Decree No. 60/2015/ND-CP (Decree 60) amending and supplementing
a number of articles of Decree No. 58/2012/ND-CP issued by the Government on
May 26th, 2015 has lifted foreign ownership limit of the public enterprises
(with conditions) and permitted enterprises operating in all sectors and areas
without restriction on foreign ownership to self-set out limits of foreign
ownership.
Finance Dispute Law Firm in Vietnam
Although the Government has been facilitating foreign investor
investing in the Vietnam stock market as well as Vietnam enterprises whom raise
capital, the foreign investors still faced a number of challenges. The Decree
60 has taken effect since September 1st, 2015, but most public companies did
not lift their foreign ownership limit over 51%. One of the reasons is that,
the enterprises with 51% foreign ownership shall meet the statutory conditions
and therefore have to follow the investment procedures applicable to foreign
investors in accordance with the Law on Investment, Law on Securities and other
guiding legislations. Having said that, Vietnam enterprises with over 51%
foreign ownership shall be treated as foreign investor. These requirements
shall significantly impact on business plans and procedures that an enterprise
must comply and restrict them from doing business in some sectors. Accordingly,
the daily purchase and sale of shares by foreign investors around the threshold
of 51% of the charter capital makes it difficult to determine the legal status
of an enterprise.
In order to facilitate the attraction of foreign capital
inflows, the Government has been reviewing acceptance of non-voting depositary receipt (NVDR).

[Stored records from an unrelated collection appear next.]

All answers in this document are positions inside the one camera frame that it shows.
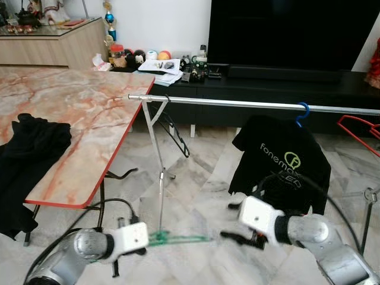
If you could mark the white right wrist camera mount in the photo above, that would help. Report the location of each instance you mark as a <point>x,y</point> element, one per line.
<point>261,217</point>

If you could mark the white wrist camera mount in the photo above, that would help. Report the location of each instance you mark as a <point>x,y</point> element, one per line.
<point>261,217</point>
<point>130,237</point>

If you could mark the dark teapot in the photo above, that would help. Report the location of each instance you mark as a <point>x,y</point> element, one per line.
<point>27,18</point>

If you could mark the white robed figurine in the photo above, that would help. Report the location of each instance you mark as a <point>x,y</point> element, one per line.
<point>52,10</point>

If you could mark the green plastic hanger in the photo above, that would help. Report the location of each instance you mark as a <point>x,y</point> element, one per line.
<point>178,238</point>

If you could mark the plain black garment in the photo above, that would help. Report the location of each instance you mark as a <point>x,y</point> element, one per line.
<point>29,160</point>

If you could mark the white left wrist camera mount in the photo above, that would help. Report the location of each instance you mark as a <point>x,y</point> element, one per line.
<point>130,237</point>

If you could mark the pink tissue box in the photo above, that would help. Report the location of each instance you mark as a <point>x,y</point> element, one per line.
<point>100,62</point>

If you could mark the silver clothes rack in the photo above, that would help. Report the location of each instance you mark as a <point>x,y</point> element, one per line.
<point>237,103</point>

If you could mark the black flat television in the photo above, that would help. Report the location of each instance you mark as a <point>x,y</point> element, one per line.
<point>285,35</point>

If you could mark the black electronic gadgets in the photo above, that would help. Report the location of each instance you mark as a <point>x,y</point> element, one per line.
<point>202,72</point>

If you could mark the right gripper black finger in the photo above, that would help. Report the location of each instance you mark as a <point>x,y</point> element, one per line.
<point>231,237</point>

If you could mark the red plastic hanger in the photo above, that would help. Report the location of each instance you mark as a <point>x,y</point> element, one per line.
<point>355,127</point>

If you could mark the blue plastic hanger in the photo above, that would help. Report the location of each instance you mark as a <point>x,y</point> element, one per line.
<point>304,108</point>

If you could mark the black soundbar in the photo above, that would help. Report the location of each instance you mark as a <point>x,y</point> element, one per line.
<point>285,74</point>

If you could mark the black fonemax T-shirt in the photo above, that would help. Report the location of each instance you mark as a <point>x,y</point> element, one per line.
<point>279,148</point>

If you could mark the red envelope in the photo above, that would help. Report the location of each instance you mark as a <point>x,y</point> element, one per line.
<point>74,23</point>

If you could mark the blue gold trophy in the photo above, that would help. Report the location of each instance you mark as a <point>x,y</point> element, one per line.
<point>108,18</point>

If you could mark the marble-pattern table red edge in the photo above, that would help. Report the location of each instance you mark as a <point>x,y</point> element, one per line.
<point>77,119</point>

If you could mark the white paper stack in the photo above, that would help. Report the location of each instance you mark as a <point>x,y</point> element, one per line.
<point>159,72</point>

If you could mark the black round figurine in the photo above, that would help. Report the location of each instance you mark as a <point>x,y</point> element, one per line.
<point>141,58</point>
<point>130,57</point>

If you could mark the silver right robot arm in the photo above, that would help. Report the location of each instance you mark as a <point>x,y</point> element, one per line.
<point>326,249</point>

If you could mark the red laughing Buddha statue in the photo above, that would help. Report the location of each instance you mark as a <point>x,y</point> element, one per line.
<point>374,62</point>

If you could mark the light wooden sideboard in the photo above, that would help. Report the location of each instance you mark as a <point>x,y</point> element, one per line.
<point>53,44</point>

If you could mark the black TV console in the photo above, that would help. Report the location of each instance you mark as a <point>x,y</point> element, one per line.
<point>267,92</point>

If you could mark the red-lidded snack jar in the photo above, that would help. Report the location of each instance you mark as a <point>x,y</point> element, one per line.
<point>117,56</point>

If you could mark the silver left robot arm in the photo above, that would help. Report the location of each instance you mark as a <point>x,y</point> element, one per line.
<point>71,255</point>

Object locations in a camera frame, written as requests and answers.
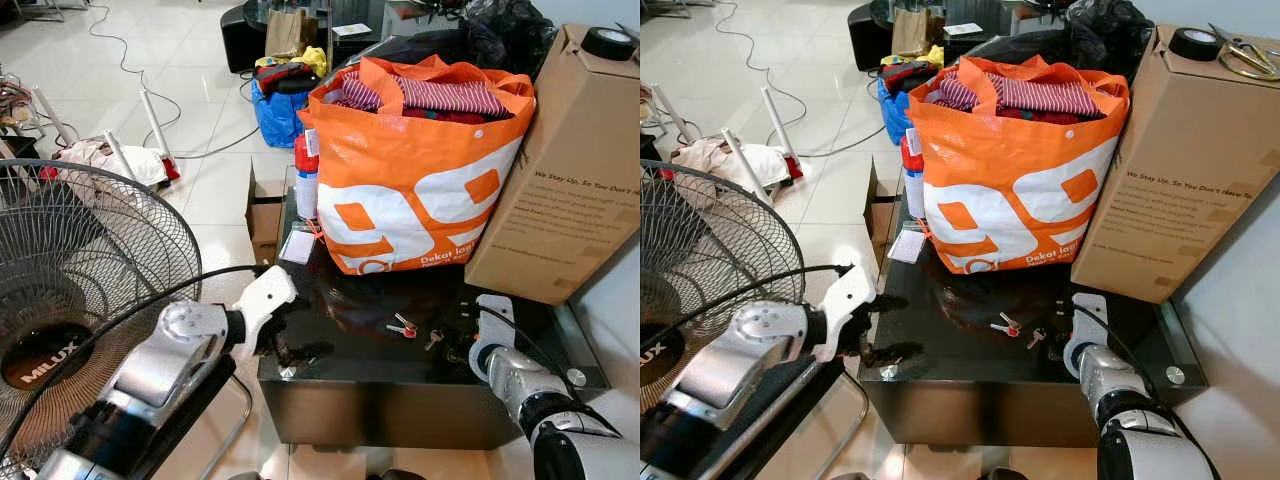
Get white paper tag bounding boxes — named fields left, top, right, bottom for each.
left=887, top=229, right=928, bottom=265
left=279, top=229, right=319, bottom=265

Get black glass top table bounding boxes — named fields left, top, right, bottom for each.
left=858, top=190, right=1209, bottom=449
left=256, top=190, right=612, bottom=451

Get small open cardboard box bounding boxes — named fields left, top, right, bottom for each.
left=246, top=163, right=293, bottom=267
left=864, top=160, right=906, bottom=269

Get red and white spray can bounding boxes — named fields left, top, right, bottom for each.
left=900, top=127, right=927, bottom=221
left=293, top=127, right=322, bottom=222

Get orange and white shopping bag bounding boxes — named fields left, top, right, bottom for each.
left=297, top=54, right=538, bottom=277
left=905, top=54, right=1132, bottom=277

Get blue plastic bag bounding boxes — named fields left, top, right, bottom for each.
left=877, top=78, right=916, bottom=147
left=249, top=78, right=307, bottom=150

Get white pole with red foot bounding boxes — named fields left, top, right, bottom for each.
left=138, top=84, right=183, bottom=183
left=760, top=85, right=803, bottom=181

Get tall brown cardboard box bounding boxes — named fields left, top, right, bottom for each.
left=1070, top=24, right=1280, bottom=305
left=464, top=22, right=641, bottom=307

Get pale cloth heap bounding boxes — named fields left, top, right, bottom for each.
left=672, top=137, right=791, bottom=191
left=52, top=138, right=169, bottom=189

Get red striped cloth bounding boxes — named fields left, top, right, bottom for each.
left=938, top=70, right=1111, bottom=123
left=338, top=70, right=515, bottom=123

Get yellow cloth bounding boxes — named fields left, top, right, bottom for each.
left=254, top=46, right=329, bottom=80
left=880, top=45, right=946, bottom=71

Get black box speaker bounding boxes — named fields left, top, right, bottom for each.
left=219, top=4, right=269, bottom=74
left=847, top=3, right=894, bottom=72

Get brown paper bag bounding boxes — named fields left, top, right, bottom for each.
left=264, top=8, right=320, bottom=60
left=890, top=8, right=944, bottom=59

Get black rubbish bag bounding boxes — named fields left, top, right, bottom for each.
left=1062, top=0, right=1157, bottom=73
left=458, top=0, right=557, bottom=73

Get black tape roll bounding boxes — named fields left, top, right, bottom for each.
left=1169, top=27, right=1222, bottom=63
left=582, top=27, right=639, bottom=62

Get golden scissors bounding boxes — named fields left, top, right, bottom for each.
left=1207, top=22, right=1280, bottom=82

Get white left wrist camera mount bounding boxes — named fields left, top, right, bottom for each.
left=815, top=264, right=879, bottom=362
left=232, top=265, right=300, bottom=353

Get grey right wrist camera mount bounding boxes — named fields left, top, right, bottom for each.
left=469, top=293, right=518, bottom=379
left=1063, top=292, right=1110, bottom=379

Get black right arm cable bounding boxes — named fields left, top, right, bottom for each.
left=1072, top=303, right=1171, bottom=406
left=478, top=303, right=585, bottom=403

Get metal tube chair frame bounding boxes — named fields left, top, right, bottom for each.
left=150, top=372, right=254, bottom=480
left=740, top=370, right=869, bottom=480

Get black wire guard standing fan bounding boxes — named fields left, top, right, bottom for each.
left=640, top=160, right=807, bottom=413
left=0, top=157, right=204, bottom=476

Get thin floor cable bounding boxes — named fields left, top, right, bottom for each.
left=86, top=0, right=263, bottom=161
left=716, top=0, right=887, bottom=159

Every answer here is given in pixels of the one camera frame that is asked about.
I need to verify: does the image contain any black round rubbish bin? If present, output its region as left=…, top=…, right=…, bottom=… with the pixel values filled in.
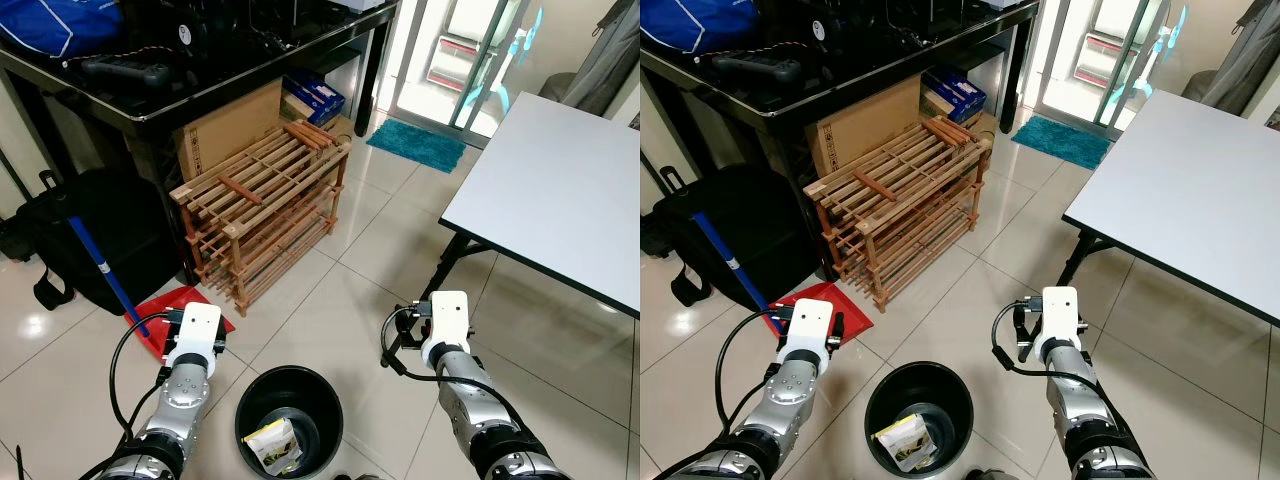
left=235, top=366, right=344, bottom=479
left=865, top=361, right=975, bottom=477

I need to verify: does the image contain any black trolley bag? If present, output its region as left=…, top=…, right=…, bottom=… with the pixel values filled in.
left=0, top=168, right=188, bottom=313
left=640, top=164, right=823, bottom=307

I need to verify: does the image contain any white yellow snack packet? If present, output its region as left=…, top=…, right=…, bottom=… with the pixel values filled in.
left=872, top=412, right=940, bottom=474
left=243, top=418, right=304, bottom=476

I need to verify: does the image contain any loose wooden stick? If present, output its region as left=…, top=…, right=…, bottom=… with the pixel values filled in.
left=852, top=171, right=899, bottom=202
left=219, top=176, right=265, bottom=207

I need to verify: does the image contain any wooden slatted shoe rack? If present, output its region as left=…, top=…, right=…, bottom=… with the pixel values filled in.
left=169, top=119, right=354, bottom=318
left=802, top=114, right=994, bottom=314

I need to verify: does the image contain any teal floor mat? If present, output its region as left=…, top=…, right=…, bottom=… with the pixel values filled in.
left=1009, top=114, right=1114, bottom=172
left=365, top=117, right=470, bottom=175

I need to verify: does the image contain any white folding table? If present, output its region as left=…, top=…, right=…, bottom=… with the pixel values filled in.
left=420, top=91, right=641, bottom=321
left=1055, top=89, right=1280, bottom=328

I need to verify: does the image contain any brown cardboard box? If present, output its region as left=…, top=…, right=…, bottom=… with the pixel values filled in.
left=174, top=78, right=287, bottom=182
left=807, top=74, right=927, bottom=180

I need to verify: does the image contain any blue printed box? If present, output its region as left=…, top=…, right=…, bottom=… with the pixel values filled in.
left=282, top=67, right=347, bottom=127
left=919, top=64, right=989, bottom=124

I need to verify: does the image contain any black glossy desk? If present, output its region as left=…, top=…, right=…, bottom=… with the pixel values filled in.
left=640, top=0, right=1042, bottom=276
left=0, top=0, right=402, bottom=286

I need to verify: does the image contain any black handheld device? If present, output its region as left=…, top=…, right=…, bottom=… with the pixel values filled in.
left=711, top=54, right=805, bottom=87
left=79, top=55, right=174, bottom=90

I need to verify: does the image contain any glass sliding door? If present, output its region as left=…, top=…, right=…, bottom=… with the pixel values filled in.
left=388, top=0, right=547, bottom=138
left=1033, top=0, right=1192, bottom=133

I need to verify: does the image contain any small black fan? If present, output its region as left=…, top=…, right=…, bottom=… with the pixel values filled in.
left=170, top=0, right=217, bottom=47
left=806, top=0, right=852, bottom=45

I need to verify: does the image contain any grey hanging cloth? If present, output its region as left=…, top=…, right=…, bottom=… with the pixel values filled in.
left=1181, top=0, right=1280, bottom=117
left=539, top=0, right=641, bottom=117

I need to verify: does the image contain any blue fabric bag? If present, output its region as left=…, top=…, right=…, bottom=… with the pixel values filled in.
left=0, top=0, right=127, bottom=59
left=640, top=0, right=762, bottom=56

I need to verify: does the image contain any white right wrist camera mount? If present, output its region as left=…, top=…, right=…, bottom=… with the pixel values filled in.
left=1035, top=286, right=1082, bottom=364
left=420, top=291, right=472, bottom=367

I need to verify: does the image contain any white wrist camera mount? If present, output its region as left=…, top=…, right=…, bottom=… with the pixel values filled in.
left=777, top=297, right=836, bottom=377
left=1035, top=286, right=1082, bottom=364
left=164, top=303, right=223, bottom=377
left=420, top=291, right=472, bottom=367

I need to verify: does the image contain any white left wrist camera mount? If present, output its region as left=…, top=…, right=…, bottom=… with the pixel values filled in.
left=777, top=297, right=836, bottom=377
left=164, top=303, right=223, bottom=377

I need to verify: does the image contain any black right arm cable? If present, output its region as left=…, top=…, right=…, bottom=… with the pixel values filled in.
left=990, top=299, right=1133, bottom=403
left=379, top=304, right=523, bottom=403

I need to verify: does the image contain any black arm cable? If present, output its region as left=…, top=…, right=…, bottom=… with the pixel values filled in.
left=711, top=308, right=791, bottom=441
left=379, top=304, right=523, bottom=403
left=990, top=299, right=1133, bottom=403
left=107, top=311, right=173, bottom=433

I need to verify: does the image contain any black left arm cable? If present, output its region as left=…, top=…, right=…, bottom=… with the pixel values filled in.
left=107, top=311, right=173, bottom=433
left=711, top=308, right=791, bottom=441

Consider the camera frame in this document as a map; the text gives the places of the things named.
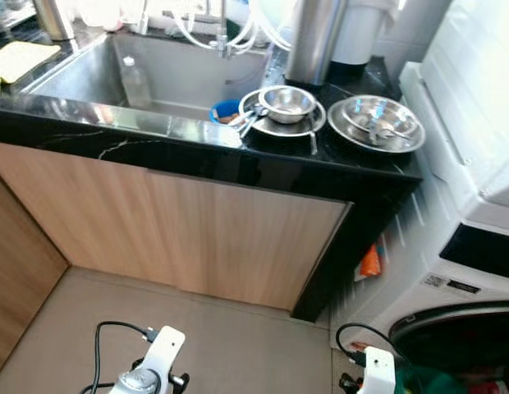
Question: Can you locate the round steel plate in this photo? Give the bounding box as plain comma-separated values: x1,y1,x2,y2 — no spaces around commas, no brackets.
238,86,328,139

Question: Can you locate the small steel bowl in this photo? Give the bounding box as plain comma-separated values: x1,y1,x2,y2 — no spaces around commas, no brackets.
258,85,318,125

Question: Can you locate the green cloth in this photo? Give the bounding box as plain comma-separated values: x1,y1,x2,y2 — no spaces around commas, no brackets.
394,364,473,394

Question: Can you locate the white washing machine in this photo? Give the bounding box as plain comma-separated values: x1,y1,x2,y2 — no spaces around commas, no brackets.
330,62,509,394

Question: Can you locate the orange plastic item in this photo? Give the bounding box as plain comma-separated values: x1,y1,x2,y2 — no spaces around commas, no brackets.
358,242,383,280

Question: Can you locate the red garment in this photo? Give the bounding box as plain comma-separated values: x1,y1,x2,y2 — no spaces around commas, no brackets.
461,379,509,394

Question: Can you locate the wooden cabinet door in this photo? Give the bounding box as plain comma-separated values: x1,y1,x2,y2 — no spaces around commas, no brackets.
146,168,351,313
0,140,181,288

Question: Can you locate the wooden side panel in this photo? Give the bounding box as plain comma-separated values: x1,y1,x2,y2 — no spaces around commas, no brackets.
0,168,71,380

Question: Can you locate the large steel basin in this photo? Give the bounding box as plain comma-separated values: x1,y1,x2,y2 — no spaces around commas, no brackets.
327,94,427,155

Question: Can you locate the steel cutlery piece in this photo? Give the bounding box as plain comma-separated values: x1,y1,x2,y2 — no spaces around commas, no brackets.
228,105,268,137

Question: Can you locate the blue plastic bowl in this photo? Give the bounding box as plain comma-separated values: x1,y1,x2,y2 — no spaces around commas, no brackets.
209,98,244,124

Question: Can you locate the clear plastic bottle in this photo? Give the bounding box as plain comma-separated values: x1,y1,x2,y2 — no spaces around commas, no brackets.
119,56,154,110

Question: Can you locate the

The promulgation of the Enterprise Law 2020 effective from January 1st, 2021,
initially recognized NVDR. Ordinary shares used as underlying assets to issue
NVDR are called as underlying ordinary shares. Non-voting depository receipts
have interest and obligations proportional to the underlying ordinary shares,
excepting for voting rights. NVDR is a negotiable financial instrument issued
by a third party which is a subsidiary of the Stock Exchange (Issuing
Organization). The Issuing Organization will then hand over to investors all
financial benefits attached stocks such as dividends, rights offering. This is
a solution from other country that helps foreign investors to invest in public
enterprises, even they such enterprises reached limit boundary of foreign
ownership. NVDR can be converted into ordinary shares in case the public
company has not yet reached foreign ownership limit.